IN NOME DEL POPOLO ITALIANO

LA CORTE SUPREMA DI CASSAZIONE

SEZIONE SECONDA CIVILE

Composta dagli Ill.mi Sigg.ri Magistrati:

Dott. PICCIALLI Luigi - Presidente

Dott. CORRENTI Vincenzo - Consigliere

Dott. ORICCHIO Antonio - Consigliere

Dott. FALASCHI Milena - rel. Consigliere

Dott. ABETE Luigi - Consigliere

ha pronunciato la seguente:

SENTENZA

sul ricorso (iscritto al N.R.G. 3128/09) proposto da:

(OMISSIS), rappresentata e difesa, in forza di procura speciale a margine del ricorso, dall'Avv.to (OMISSIS) del foro di (OMISSIS) ed elettivamente domiciliata presso il suo studio in (OMISSIS);

- ricorrente -

contro

(OMISSIS), rappresentato e difeso dagli Avv.ti (OMISSIS) e (OMISSIS) del foro di (OMISSIS), in virtu' di procura speciale apposta in calce al controricorso, ed elettivamente domiciliato presso la cancelleria della Corte di Cassazione in Roma, piazza Cavour n. 1;

- controricorrente -

avverso la sentenza della Corte d'appello di Roma n. 4093 depositata il 15 ottobre 2008 e notificata il 25 novembre 2008.

Udita la relazione della causa svolta nell'udienza pubblica del 2 ottobre 2014 dal Consigliere relatore Dott.ssa Milena Falaschi;

udito l'Avv.to (OMISSIS), per parte ricorrente;

udito il Pubblico Ministero, in persona del Sostituto Procuratore Generale Dott. Patrone Ignazio Juanito, che ha concluso per il rigetto del ricorso.

SVOLGIMENTO DEL PROCESSO

Con atto di citazione notificato il 22 dicembre 2000 (OMISSIS) evocava, dinanzi al Tribunale di Roma, (OMISSIS) esponendo di possedere uti dominus ed ininterrottamente dal 1966 l'appartamento sito in (OMISSIS), formalmente intestato al convenuto, in forza di atto di acquisto del 28.6.1984, allorche' suo marito, (OMISSIS) era stato immesso nel possesso dell'immobile in virtu' di contratto preliminare stipulato in data 3.2.1966 fra lo stesso (OMISSIS) e l'allora proprietaria, la soc. Immobiliare Laurentina Domus, per cui chiedeva che venisse dichiarato l'acquisto in suo favore del bene de quo per intervenuta usucapione.

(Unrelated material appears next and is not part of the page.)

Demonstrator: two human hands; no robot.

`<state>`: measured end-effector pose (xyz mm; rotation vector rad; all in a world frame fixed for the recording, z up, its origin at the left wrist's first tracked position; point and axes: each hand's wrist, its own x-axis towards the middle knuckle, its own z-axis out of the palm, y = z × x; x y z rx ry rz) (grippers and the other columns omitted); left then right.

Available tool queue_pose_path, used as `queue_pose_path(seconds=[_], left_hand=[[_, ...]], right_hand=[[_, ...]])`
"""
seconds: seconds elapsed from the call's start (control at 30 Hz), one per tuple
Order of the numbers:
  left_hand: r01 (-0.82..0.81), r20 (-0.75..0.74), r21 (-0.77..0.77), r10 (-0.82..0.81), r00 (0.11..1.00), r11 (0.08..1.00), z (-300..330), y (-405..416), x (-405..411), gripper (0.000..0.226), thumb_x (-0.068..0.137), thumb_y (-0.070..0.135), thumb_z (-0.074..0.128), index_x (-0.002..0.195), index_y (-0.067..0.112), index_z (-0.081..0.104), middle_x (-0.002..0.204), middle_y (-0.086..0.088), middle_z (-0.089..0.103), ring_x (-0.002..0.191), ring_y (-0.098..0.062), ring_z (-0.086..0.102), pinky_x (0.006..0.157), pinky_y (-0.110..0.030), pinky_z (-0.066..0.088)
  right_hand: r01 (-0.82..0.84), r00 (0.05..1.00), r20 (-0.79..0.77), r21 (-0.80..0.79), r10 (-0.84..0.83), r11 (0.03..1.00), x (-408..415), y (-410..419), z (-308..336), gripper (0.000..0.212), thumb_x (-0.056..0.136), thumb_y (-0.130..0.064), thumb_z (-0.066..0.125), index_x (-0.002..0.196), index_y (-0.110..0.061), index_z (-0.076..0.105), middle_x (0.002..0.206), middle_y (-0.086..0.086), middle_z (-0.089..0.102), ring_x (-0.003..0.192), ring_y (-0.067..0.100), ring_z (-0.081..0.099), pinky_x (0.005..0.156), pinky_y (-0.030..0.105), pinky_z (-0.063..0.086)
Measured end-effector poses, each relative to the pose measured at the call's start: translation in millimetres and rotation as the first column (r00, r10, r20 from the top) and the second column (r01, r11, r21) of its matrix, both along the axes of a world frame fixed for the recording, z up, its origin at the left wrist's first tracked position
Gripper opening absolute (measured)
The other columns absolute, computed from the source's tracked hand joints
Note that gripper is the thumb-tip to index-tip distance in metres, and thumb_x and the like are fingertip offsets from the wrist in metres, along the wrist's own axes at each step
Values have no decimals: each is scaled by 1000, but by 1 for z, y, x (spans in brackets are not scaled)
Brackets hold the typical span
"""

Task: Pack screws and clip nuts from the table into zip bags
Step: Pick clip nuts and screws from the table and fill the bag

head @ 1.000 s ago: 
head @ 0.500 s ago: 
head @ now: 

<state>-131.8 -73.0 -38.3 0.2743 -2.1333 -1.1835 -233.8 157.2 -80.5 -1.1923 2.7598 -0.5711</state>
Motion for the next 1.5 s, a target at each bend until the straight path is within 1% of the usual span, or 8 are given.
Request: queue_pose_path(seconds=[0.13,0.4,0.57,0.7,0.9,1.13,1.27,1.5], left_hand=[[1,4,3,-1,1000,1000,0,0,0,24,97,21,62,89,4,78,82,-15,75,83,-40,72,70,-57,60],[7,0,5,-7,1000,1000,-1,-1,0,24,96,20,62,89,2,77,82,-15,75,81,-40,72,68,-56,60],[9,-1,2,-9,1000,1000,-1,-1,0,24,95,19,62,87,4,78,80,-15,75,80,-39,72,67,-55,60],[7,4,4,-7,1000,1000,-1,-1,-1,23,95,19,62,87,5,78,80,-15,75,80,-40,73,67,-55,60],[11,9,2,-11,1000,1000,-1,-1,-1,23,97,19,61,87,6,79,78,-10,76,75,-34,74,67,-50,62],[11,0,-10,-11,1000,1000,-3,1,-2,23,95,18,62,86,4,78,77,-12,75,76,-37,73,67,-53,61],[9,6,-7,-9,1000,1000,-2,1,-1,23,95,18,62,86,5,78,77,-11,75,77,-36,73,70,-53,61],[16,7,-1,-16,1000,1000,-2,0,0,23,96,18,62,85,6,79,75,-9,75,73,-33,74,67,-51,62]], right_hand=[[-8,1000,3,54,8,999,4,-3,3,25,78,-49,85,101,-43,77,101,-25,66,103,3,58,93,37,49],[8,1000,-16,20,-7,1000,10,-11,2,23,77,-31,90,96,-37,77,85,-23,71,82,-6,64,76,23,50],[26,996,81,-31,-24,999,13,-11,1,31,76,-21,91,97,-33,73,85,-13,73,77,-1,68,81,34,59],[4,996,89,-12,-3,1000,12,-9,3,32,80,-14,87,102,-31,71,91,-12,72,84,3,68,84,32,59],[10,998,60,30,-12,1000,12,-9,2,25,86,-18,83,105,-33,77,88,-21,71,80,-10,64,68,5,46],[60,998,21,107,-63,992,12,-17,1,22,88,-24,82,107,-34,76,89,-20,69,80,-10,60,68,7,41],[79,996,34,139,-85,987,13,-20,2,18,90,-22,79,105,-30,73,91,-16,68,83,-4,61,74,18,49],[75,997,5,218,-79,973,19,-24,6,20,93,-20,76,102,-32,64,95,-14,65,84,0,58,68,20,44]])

Instaurato il contraddittorio, nella resistenza del convenuto, il quale chiedeva in riconvenzionale la condanna dell'attrice al rilascio immediato dell'appartamento, oltre al pagamento di una indennita' per l'occupazione ed il rimborso degli importi versati per oneri condominiali ed ICI, il giudice adito, respingeva la domanda attorca e in parziale accoglimento della riconvenzionale, condannava la predetta al rilascio dell'immobile, respingendo le ulteriori istanze.

In virtu' di rituale appello interposto dalla (OMISSIS), con il quale si doleva della qualificazione data dal giudice di prime cure al suo possesso, la Corte di appello di Roma, nella resistenza dell'appellato, rigettava il gravame e per l'effetto confermava la decisione di primo grado.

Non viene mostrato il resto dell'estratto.